The relationship between the media and the Courts has always been a difficult one. One is seeking to achieve justice and the other, at its heart, is a business trying to sell papers, website subscriptions or advertising.
This tension has been recently highlighted within comments made by Justice Ian Harrison in the Supreme Court of NSW in his sentencing decision for Harriet Wran, daughter of former NSW premier Neville Wran, who was prosecuted for robbery and accessory to murder.
Given the identity of Wran's father, her case attracted intense media attention and led, in Justice Harrison's words, to an "ill informed" and "sustained and unpleasant campaign" against her by several NSW newspapers, resulting in "immense psychological distress".

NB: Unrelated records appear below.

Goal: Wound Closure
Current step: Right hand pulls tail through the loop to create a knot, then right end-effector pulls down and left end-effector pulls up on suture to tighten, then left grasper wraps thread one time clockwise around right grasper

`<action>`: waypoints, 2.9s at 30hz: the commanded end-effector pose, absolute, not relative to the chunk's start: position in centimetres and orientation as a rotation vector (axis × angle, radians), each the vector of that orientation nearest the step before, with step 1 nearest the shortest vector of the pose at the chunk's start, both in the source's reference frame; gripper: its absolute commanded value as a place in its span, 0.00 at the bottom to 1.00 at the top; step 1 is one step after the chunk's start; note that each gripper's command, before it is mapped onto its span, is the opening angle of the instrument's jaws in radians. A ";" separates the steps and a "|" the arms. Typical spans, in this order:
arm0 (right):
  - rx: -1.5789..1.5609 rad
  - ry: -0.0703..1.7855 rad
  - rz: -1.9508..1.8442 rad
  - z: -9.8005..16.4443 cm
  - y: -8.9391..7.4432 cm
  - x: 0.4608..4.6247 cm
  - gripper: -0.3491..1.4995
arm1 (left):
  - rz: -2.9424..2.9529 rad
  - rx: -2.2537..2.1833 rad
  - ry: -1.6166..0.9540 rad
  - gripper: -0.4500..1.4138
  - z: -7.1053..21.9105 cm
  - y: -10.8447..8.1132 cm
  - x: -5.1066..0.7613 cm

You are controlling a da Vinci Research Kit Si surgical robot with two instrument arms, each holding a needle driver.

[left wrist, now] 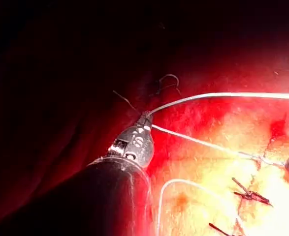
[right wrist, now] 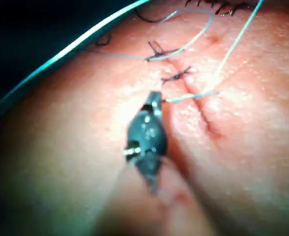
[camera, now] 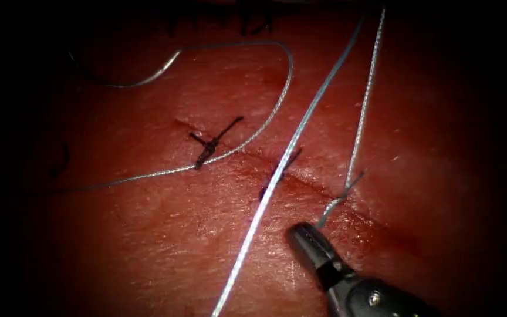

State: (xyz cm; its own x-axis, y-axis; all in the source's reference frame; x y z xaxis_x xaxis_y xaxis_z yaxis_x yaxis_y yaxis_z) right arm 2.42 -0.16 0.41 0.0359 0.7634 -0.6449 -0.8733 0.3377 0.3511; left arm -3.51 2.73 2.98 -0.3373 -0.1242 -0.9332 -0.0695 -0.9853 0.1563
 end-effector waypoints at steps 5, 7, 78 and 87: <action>-0.147 0.854 1.254 0.5 -0.4 2.49 0.00 | -2.526 1.789 -0.281 0.00 3.2 2.9 -3.60; -0.143 0.853 1.249 0.5 -0.5 2.49 0.00 | -2.528 1.791 -0.293 0.00 3.2 3.0 -3.60; 0.211 1.011 0.990 0.3 -0.3 2.15 0.34 | -2.320 2.436 0.186 0.00 1.9 0.8 -2.37; 0.215 0.995 0.981 0.8 0.1 2.13 0.14 | -2.265 2.576 0.242 0.00 2.0 0.6 -2.51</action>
State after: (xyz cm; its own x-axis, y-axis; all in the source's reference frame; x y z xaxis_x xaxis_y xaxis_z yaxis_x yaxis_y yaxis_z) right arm 2.08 0.14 0.69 0.1778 0.7757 -0.6055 -0.5943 0.5751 0.5622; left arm -2.45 0.64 1.98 0.1492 0.2957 -0.9436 -0.0942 -0.9456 -0.3113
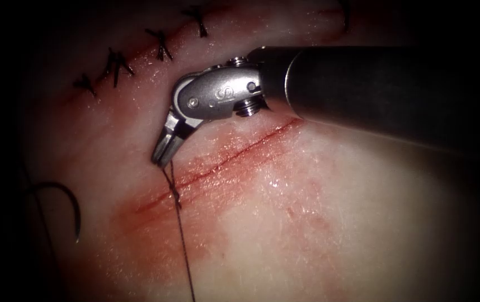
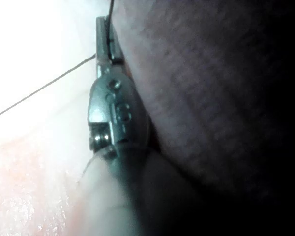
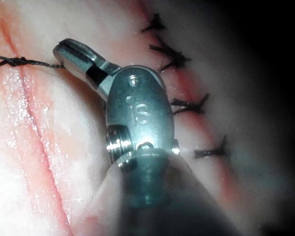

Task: Wound Closure
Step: Pull tail through loop while tightening upward with right hand and downward with left driver

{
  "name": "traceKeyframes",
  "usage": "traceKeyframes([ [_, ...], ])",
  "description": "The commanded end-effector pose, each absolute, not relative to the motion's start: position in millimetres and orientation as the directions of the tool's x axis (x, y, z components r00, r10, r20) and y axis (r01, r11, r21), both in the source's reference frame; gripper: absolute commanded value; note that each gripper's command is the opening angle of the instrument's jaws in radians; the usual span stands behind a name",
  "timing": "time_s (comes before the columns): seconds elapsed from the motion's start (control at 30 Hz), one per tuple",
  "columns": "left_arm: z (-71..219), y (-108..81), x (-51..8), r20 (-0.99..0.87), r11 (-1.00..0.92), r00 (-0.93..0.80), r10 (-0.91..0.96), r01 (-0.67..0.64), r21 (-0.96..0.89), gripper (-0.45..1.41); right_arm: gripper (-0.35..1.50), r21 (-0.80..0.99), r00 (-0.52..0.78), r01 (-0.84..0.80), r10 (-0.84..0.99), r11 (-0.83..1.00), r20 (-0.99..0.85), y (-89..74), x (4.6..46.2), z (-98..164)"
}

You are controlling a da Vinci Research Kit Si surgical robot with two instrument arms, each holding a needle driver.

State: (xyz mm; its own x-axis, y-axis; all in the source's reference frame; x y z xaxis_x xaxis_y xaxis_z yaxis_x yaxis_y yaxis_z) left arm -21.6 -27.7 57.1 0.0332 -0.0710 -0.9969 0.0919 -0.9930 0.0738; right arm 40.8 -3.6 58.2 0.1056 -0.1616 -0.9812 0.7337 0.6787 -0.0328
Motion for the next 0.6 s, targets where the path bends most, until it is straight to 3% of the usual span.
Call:
traceKeyframes([
  [0.03,57.8,-27.9,-22.3,-0.997,-0.993,0.036,-0.066,0.097,0.069,-0.45,-0.35,-0.04,0.104,0.726,-0.168,0.686,-0.98,-2.9,41.8,58.6],
  [0.6,59.1,-30.2,-24.0,-0.998,-0.991,0.049,-0.042,0.126,0.048,-0.45,-0.35,-0.048,0.155,0.622,-0.183,0.781,-0.971,-1.5,42.6,59.7],
])
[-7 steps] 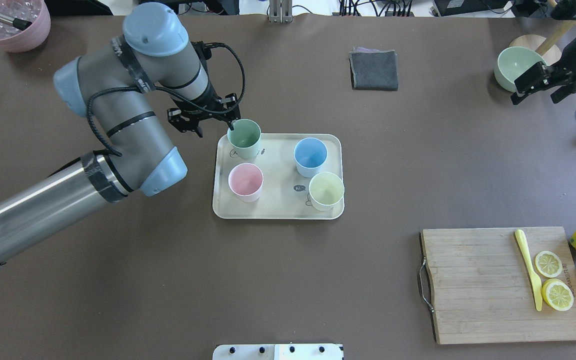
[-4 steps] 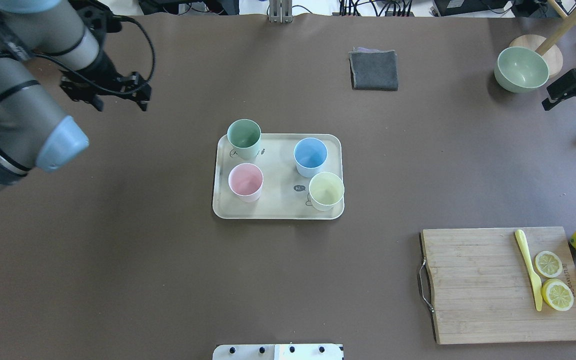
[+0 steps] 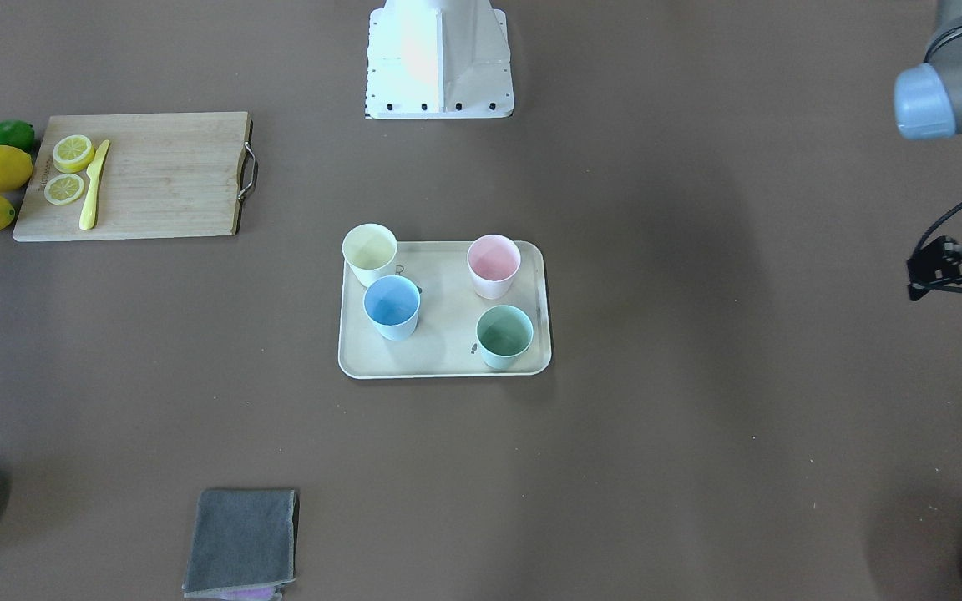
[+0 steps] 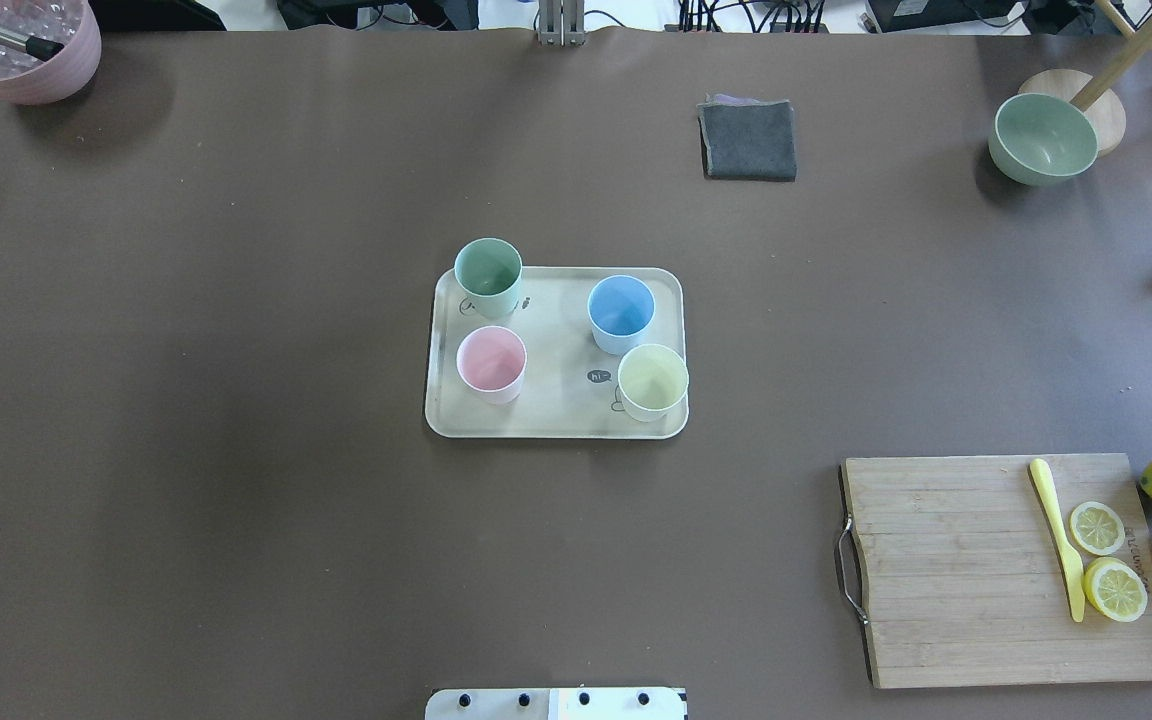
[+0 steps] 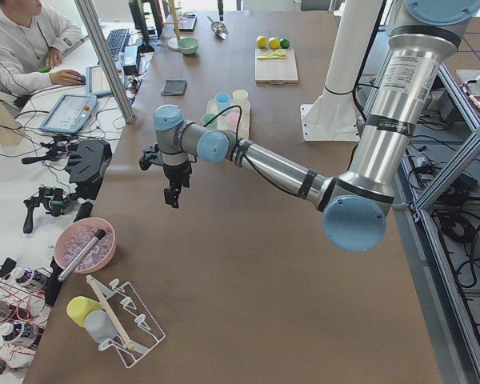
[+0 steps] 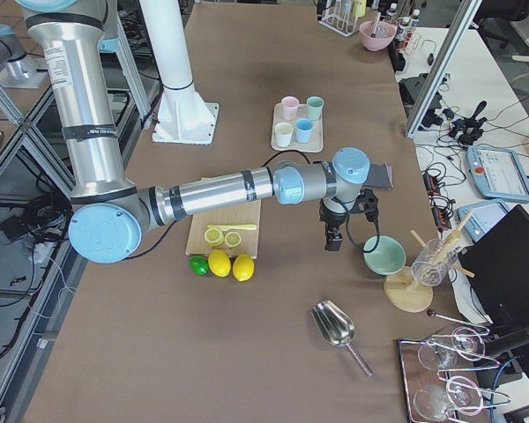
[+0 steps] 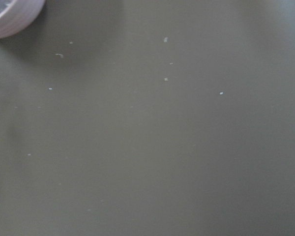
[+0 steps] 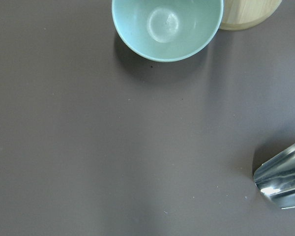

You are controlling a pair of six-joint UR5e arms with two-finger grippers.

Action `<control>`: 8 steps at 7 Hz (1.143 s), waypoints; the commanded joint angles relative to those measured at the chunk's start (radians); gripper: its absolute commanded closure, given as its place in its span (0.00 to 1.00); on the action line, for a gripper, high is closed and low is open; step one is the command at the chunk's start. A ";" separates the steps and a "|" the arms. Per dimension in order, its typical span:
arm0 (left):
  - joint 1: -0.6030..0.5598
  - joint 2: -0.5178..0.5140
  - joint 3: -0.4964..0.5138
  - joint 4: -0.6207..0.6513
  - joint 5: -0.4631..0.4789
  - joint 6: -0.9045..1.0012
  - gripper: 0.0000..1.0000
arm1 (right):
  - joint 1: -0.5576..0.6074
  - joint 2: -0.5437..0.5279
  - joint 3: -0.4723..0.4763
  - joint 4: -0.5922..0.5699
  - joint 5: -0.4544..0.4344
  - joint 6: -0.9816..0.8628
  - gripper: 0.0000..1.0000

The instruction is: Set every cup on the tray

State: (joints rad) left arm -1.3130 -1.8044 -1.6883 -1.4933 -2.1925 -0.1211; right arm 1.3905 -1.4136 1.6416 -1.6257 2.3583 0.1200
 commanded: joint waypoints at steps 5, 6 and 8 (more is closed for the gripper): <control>-0.213 0.164 0.072 0.021 -0.142 0.337 0.02 | 0.036 -0.041 0.006 0.004 0.001 -0.049 0.00; -0.215 0.169 0.041 0.015 -0.145 0.334 0.02 | 0.036 -0.042 0.006 0.004 -0.001 -0.054 0.00; -0.213 0.181 0.027 0.019 -0.150 0.333 0.02 | 0.038 -0.044 0.000 0.004 0.002 -0.057 0.00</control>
State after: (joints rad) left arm -1.5262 -1.6294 -1.6490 -1.4759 -2.3398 0.2126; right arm 1.4271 -1.4563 1.6454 -1.6215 2.3586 0.0658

A Judge delivering a withering critique of the media's coverage of criminal proceedings is of course nothing new, but what makes this case different is His Honour's acknowledgement that he had taken into account the damage caused by the media's treatment of the accused in deciding the sentence to be imposed. In other words, the suffering caused by the media would appear to have directly reduced the punishment inflicted by the Court's sentence - similar to a custodial sentence taking into account time already spent in prison awaiting trial.
This has certainly led to some robust debate between the legal and media sectors, including a bold response from the Sydney newspapers identified in the Judgment as being the main protagonists, who bluntly suggested that it was not the court's role to consider questions of 'media taste'. So was this a Judge being flexible in achieving justice by having regard for the impact that a negative media campaign can have on an individual, or the Courts trying to wade into an arena outside of their jurisdiction?
A cynical observer might reflect that a Judge attacking newspapers operating at the tabloid end of the spectrum for sensationalism and unreasonable attacks on those in the public glare merely adds more fuel to their sales figures and will not ultimately have any impact on the decisions made by those controlling the editorial content. On the flip side, for how long will newspapers and in particular 'social' magazines be able to justify their content, however base, invasive or damaging to the individual, with the argument that it is up to the public whether they choose to consume?